* [WHAT YOU SHOULD DO] Every line in the data below has to be repeated exactly; no picture belongs in the result.

*** THE DATA Section Begins ***

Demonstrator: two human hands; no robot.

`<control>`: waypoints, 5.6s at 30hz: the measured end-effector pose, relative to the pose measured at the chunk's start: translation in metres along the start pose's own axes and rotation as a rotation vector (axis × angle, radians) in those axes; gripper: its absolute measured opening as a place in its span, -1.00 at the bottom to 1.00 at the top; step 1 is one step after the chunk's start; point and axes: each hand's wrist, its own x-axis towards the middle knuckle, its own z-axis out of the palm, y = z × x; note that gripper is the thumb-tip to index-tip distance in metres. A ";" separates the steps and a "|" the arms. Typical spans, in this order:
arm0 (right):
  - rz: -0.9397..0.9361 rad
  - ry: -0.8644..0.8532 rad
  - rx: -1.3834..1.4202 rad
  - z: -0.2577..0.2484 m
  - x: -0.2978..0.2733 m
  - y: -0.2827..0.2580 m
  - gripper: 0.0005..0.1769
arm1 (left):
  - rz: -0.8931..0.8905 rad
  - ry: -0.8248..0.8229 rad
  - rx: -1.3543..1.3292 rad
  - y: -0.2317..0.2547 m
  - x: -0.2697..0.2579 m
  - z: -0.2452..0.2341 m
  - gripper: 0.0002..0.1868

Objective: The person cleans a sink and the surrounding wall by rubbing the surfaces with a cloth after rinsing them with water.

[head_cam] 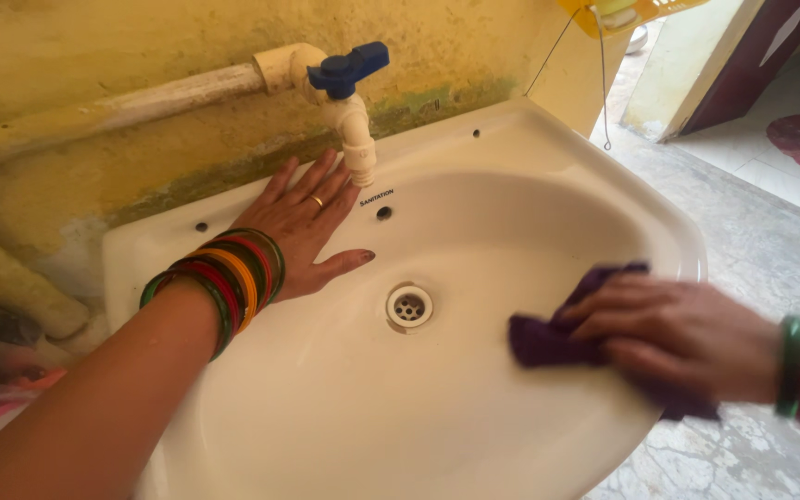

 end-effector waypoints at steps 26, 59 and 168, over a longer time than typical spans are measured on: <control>-0.367 -0.296 0.287 -0.027 0.031 -0.047 -0.46 | -0.053 -0.037 -0.111 -0.002 0.000 -0.001 -0.09; -0.659 -0.302 -0.946 -0.062 0.184 0.032 -0.20 | -0.024 0.042 -0.312 -0.007 -0.002 -0.003 -0.15; -0.703 -0.126 0.874 -0.004 0.148 -0.211 -0.36 | -0.806 0.181 -0.891 0.063 -0.240 -0.020 -0.08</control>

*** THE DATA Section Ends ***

* [RESULT OF THIS TASK]
Demonstrator: two human hands; no robot.

`<control>`: waypoints, 5.6s at 30hz: the measured end-effector pose, relative to the pose measured at the chunk's start: translation in metres along the start pose's own axes and rotation as a rotation vector (axis × angle, radians) in those axes; gripper: its absolute measured opening as a place in its span, -1.00 at the bottom to 1.00 at the top; step 1 is one step after the chunk's start; point and axes: each hand's wrist, its own x-axis towards the middle knuckle, its own z-axis out of the palm, y = z × x; note that gripper is the thumb-tip to index-tip distance in metres. A ";" separates the steps and a "|" the arms. Typical spans, in this order:
arm0 (right):
  - rz: -0.9397..0.9361 rad
  - ry: -0.8644..0.8532 rad
  - rx: -1.3834..1.4202 rad
  - z: -0.2577..0.2484 m
  - x: -0.2978..0.2733 m
  - y: -0.2827..0.2580 m
  - gripper: 0.0005..0.1769
arm1 (left):
  - rz: -0.8931..0.8905 rad
  - ry: -0.8248..0.8229 rad
  - rx: -1.3543..1.3292 rad
  - y: -0.2317..0.2547 m
  - x: -0.2697..0.2579 m
  - z: -0.2452..0.2341 m
  - gripper: 0.0002..0.1868

Objective: The person cleans a sink and the surrounding wall by rubbing the surfaces with a cloth after rinsing them with water.

[head_cam] 

 end-effector waypoints at steps 26, 59 and 168, over a longer time than typical spans are measured on: <control>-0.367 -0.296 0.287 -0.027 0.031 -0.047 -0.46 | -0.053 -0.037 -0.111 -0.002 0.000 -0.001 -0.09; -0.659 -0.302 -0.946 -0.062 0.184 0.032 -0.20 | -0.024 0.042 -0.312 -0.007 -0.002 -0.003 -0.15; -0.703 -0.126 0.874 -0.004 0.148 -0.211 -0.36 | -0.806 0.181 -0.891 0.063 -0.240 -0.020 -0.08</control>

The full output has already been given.